Getting Document Information

GroupDocs.Conversion for Python via .NET provides a standard method to obtain information about a document. You can retrieve a basic document information or detailed as shown below for various formats.

Example 1: Get Basic Document Info

To retrieve document information, use the Converter.get_document_info() method. It returns a DocumentInfo object containing details common to all supported document types, such as format, creation date, size, and page count.

from groupdocs.conversion import Converter

def get_document_info():
    # Load the document and retrieve information
    with Converter("./lorem-ipsum.txt") as converter:
        info = converter.get_document_info()
    
        # Print basic document info
        print("Format:", info.format)
        print("Pages count:", info.pages_count)
        print("Creation date:", info.creation_date)
        print("Size, bytes:", info.size)

if __name__ == "__main__":
    get_document_info()
Format: txt
Pages count: 3
Creation date: 0001-01-01 00:00:00
Size, bytes: 7794

lorem-ipsum.txt is sample file used in this example. Click here to download it.
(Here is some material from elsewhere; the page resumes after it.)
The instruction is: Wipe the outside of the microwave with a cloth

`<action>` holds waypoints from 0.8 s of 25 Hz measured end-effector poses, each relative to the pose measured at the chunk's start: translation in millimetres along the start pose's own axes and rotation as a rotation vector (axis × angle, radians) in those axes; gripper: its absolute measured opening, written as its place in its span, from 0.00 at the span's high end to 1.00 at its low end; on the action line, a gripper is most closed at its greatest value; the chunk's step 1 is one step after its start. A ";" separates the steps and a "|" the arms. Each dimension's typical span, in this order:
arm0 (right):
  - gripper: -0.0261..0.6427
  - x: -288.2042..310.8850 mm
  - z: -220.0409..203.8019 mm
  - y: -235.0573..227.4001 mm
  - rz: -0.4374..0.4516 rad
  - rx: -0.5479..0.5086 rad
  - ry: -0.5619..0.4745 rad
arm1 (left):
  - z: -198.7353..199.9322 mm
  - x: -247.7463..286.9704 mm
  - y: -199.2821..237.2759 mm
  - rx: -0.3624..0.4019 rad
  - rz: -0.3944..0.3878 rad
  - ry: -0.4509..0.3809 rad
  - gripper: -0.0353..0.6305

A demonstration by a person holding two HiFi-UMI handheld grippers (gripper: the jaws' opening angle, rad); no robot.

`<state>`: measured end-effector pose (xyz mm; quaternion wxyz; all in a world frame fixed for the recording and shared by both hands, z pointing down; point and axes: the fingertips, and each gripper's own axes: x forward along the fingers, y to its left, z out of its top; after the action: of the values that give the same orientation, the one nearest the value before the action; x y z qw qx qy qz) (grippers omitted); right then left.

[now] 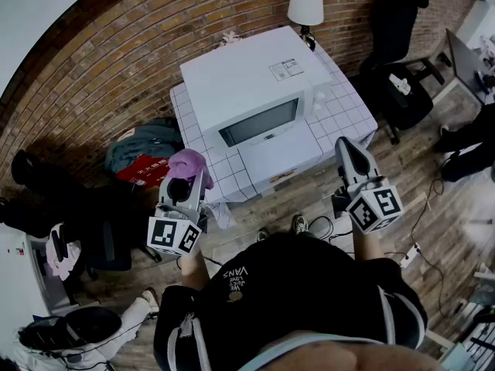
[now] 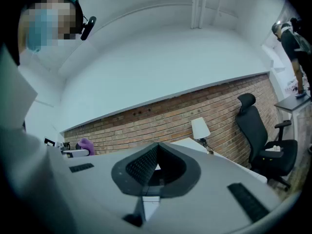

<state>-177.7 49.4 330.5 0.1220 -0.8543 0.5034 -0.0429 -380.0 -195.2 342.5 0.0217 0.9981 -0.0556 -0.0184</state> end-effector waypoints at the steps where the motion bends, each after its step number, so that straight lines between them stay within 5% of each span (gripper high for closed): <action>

Example 2: Get PDF Document Info

from groupdocs.conversion import Converter

def get_pdf_document_info():
    # Load the document and retrieve information
    with Converter("sample-with-toc.pdf") as converter:
        doc_info = converter.get_document_info()

        # Print PDF document info
        print("Author:", doc_info.author)
        print("Creation Date:", doc_info.creation_date)
        print("Title:", doc_info.title)
        print("Version:", doc_info.version)
        print("Pages Count:", doc_info.pages_count)
        print("Width:", doc_info.width)
        print("Height:", doc_info.height)
        print("Is Landscaped:", doc_info.is_landscape)
        print("Is Password-Protected:", doc_info.is_password_protected)
        print("Table of contents:")
        for toc_item in doc_info.table_of_contents:
            print(f" Page {toc_item.page}: Title: {toc_item.title}")

if __name__ == "__main__":
    get_pdf_document_info()
Author: None
Creation Date: 2020-08-12 16:41:29
Title: None
Version: 1.7
Pages Count: 5
Width: 612.0
Height: 792.0
Is Landscaped: False
Is Password-Protected: False
Table of contents:
 Page 1: Title: Page 1 heading!
 Page 2: Title: Page 2 heading!
 Page 3: Title: Page 3 heading!
 Page 4: Title: Page 4 heading!

sample-with-toc.pdf is sample file used in this example. Click here to download it.

Example 3: Get Word Processing Document Info

You can find which file types belong to this format family in the Word Processing documentation section.

from groupdocs.conversion import Converter

def get_wp_document_info():
    # Load the document and retrieve information
    with Converter("./business-plan.doc") as converter:
        doc_info = converter.get_document_info()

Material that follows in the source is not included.